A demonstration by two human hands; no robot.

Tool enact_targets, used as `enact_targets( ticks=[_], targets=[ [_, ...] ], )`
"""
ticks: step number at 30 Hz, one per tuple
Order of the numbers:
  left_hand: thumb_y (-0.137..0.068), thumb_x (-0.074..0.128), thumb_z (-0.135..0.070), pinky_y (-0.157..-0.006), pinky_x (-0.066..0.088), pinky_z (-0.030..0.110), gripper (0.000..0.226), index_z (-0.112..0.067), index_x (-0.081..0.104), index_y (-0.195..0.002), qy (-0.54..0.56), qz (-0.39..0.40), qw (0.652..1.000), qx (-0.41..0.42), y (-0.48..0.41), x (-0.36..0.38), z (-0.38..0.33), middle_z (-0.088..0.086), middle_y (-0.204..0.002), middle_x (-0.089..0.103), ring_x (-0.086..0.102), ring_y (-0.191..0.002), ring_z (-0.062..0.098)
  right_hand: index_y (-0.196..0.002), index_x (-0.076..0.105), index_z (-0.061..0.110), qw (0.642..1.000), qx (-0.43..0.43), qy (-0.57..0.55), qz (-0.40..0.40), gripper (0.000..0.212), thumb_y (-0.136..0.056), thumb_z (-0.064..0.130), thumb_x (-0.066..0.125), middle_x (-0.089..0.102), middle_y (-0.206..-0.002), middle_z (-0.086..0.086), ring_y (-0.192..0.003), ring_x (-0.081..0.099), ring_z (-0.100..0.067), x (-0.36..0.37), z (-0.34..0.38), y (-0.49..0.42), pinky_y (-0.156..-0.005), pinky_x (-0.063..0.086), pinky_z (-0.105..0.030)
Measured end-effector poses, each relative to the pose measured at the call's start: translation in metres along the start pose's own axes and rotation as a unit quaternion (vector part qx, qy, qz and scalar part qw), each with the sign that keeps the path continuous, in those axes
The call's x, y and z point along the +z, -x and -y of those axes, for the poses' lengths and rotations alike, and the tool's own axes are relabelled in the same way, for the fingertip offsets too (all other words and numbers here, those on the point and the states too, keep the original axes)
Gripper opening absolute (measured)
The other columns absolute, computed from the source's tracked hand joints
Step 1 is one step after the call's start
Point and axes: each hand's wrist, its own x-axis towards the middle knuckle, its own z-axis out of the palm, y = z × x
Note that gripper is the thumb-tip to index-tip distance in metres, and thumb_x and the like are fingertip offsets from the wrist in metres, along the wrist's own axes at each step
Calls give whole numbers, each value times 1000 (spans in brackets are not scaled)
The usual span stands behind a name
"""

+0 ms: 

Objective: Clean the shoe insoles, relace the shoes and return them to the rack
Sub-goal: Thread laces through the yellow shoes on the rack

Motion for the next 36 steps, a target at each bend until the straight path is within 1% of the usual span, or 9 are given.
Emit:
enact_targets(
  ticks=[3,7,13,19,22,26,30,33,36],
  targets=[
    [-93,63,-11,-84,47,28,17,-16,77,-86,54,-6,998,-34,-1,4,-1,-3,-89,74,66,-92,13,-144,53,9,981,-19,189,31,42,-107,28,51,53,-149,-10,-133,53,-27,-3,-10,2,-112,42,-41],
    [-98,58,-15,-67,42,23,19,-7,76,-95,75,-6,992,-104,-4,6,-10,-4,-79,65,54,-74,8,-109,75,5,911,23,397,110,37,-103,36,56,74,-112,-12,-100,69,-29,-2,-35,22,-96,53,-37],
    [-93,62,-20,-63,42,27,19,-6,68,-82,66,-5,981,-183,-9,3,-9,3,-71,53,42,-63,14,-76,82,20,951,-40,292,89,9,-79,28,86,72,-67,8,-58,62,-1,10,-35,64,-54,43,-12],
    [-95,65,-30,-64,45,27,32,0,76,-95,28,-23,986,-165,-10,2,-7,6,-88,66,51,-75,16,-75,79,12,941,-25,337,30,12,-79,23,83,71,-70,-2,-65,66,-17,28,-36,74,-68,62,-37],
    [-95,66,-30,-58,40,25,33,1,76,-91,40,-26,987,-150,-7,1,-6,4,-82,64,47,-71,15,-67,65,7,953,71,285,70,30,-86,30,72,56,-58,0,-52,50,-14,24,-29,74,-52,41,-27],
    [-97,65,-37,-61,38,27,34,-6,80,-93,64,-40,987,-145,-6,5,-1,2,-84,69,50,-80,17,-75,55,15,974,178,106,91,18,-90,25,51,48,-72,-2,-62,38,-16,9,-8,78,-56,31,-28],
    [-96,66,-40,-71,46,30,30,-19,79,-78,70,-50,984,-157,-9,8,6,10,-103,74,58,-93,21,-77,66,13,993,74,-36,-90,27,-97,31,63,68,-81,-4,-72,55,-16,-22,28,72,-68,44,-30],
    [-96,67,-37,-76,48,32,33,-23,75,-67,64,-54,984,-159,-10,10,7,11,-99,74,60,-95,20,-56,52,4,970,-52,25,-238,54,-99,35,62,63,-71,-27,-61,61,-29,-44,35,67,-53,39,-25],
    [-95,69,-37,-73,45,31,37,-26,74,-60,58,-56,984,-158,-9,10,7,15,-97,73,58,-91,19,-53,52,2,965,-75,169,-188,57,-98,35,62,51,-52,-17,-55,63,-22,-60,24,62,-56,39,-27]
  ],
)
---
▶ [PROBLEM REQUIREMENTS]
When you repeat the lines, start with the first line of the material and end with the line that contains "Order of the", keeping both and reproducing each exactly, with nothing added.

▶ [ANSWER SECTION]
A demonstration by two human hands; no robot.

Tool enact_targets, used as `enact_targets( ticks=[_], targets=[ [_, ...] ], )`
"""
ticks: step number at 30 Hz, one per tuple
Order of the numbers:

Work on this exercise is complete, and nothing remains.